Na Arka - Wisła był plan, żeby wjechać pod kasy, Arka wtedy grała jeszcze na Ejsmonda, było to przed tym jak sprzedała Rysiowi Krause swój stadion, który Rysio zamienił na korty. Do Gdyni pojechało spod Maxa dokładnie 50 osób, w tym 15 z Wisły i 35 z Lechii. Wysiadka w Redłowie i ze sprzętem (breszki) przez osiedle szliśmy pod stadion. Niestety ktoś musiał zadzwonić po psy, które zajechały i cofnęły nas na peron w Redłowie, cały sprzęt oczywiście wylądował w krzakach. Coś wisiało w powietrzu, 2 dziwnie podekscytowane osoby na moście gdzieś wydzwaniały. Czekaliśmy na SKM-kę w stronę Gdańska otoczeni przez psy. Nadjechała SKM-ka i z niej od razy wysypało się ok. trzykrotnie więcej niż nas Arki ze zgodami. Trzeba przyznać, ze byli dobrze zorganizowani, większość zaatakowała nas wysypując się z przodu, a mniejsza część, raczej młodszej ekipy obiegła SKM-kę i zaatakowała od czoła SKM-ki. Rozpętała się mega awantura na peronie, część awantury przeniosła się na okoliczne działki. Nie było tak, ze zostaliśmy doszczętnie rozbici, wiele osób broniło się z sukcesami. Bardzo pomogło nam to, ze staliśmy w jednej zwartej grupie oraz to że ekipa była nieprzypadkowa. Psy były w takim szoku, że nic nie robili, tylko stali z rozdziawionymi gębami. Awantura trwała dobre kilka minut. Jedna osoba od nas dostała ostro kosę w dupsko, podobno od kogoś z Gwardii Koszalin. Później gdzieś wyczytaliśmy, że na meczu było bodajże kilkanaście tysięcy ludzi, a my chcieliśmy w 5 dyszek wjechać pod kasy. Takie to były czasy..

J_ag
Posty: 178
Rejestracja: 21.07.2011, 19:29

Re: CHULIGAŃSKIE (i nie tylko) WSPOMNIENIA ....

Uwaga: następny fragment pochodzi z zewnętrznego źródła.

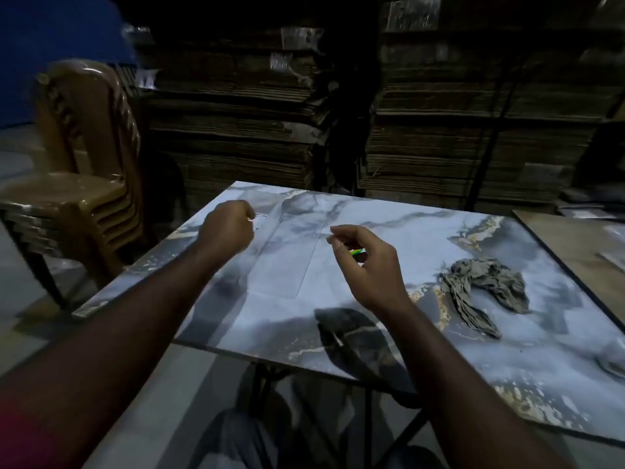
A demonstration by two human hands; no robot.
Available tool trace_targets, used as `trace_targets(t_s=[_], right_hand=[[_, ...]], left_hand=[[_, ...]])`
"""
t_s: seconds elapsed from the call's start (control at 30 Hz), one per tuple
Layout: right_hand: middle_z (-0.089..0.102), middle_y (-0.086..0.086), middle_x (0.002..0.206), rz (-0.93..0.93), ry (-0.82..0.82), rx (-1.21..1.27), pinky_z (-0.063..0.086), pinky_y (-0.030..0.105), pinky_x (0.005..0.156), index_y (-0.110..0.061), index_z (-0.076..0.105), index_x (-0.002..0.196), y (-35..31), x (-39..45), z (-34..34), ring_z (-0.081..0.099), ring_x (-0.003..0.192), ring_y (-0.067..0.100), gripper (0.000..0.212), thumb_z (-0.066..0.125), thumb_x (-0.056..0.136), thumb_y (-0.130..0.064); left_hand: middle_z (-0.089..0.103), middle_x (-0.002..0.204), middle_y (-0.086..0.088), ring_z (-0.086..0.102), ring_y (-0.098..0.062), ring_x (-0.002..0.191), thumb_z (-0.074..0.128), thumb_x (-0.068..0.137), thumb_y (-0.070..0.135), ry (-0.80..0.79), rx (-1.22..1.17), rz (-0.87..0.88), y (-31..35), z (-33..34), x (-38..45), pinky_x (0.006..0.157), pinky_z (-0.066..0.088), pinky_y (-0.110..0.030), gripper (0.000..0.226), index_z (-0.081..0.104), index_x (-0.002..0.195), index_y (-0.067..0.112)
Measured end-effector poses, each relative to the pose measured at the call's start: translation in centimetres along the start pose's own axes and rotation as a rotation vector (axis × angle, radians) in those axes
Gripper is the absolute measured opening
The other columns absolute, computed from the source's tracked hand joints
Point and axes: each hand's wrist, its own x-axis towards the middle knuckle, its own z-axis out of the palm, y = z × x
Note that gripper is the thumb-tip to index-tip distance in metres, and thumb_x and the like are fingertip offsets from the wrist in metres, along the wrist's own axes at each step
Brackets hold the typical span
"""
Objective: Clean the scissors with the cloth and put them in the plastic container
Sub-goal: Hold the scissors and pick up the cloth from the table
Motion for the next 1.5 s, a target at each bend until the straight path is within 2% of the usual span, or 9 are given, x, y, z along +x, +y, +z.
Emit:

Post autor: J_ag » 10.02.2016, 10:30

Nie Arka sprzedała tylko miasto Gdynia więc nie p******. Byłeś w tej grupie co "chciała nam wjechać pod kasy" jakkolwiek to śmiesznie nie zabrzmi?

paramedic4
Posty: 20
Rejestracja: 10.02.2016, 09:46

Re: CHULIGAŃSKIE (i nie tylko) WSPOMNIENIA ....

Post autor: paramedic4 » 10.02.2016, 10:47

Byłem. Może to zabrzmi śmiesznie, ale mieliśmy wjechać pod kasy i byliśmy już dobry kawał drogi od dworca w Redłowie - szliśmy w stronę Ejsmonda. Powiem Ci jeszcze, ze jak się ogarnialiśmy po awanturze i próbowaliśmy pomóc chłopu od nas, żeby się nie wykrwawił, nagle pojawił się nie wiadomo skąd R. z Arki z kolegą zaraz koło nas i coś tam krzyczał i próbował wyjaśniać. Wszyscy byli tak zaskoczeni, że nawet nikt nie zdążył zareagować i nie niepokojeni przez nikogo po chwili oddalili się. Co do stadionu, to nie wiem kto sprzedał, może i miasto, ale pamiętam jak cały stadion Bałtyku, gdzie teraz gracie śpiewał "Rysio Krauze, Rysio" :-) Ale to tak na marginesie


J_ag
Posty: 178
Rejestracja: 21.07.2011, 19:29

Re: CHULIGAŃSKIE (i nie tylko) WSPOMNIENIA ....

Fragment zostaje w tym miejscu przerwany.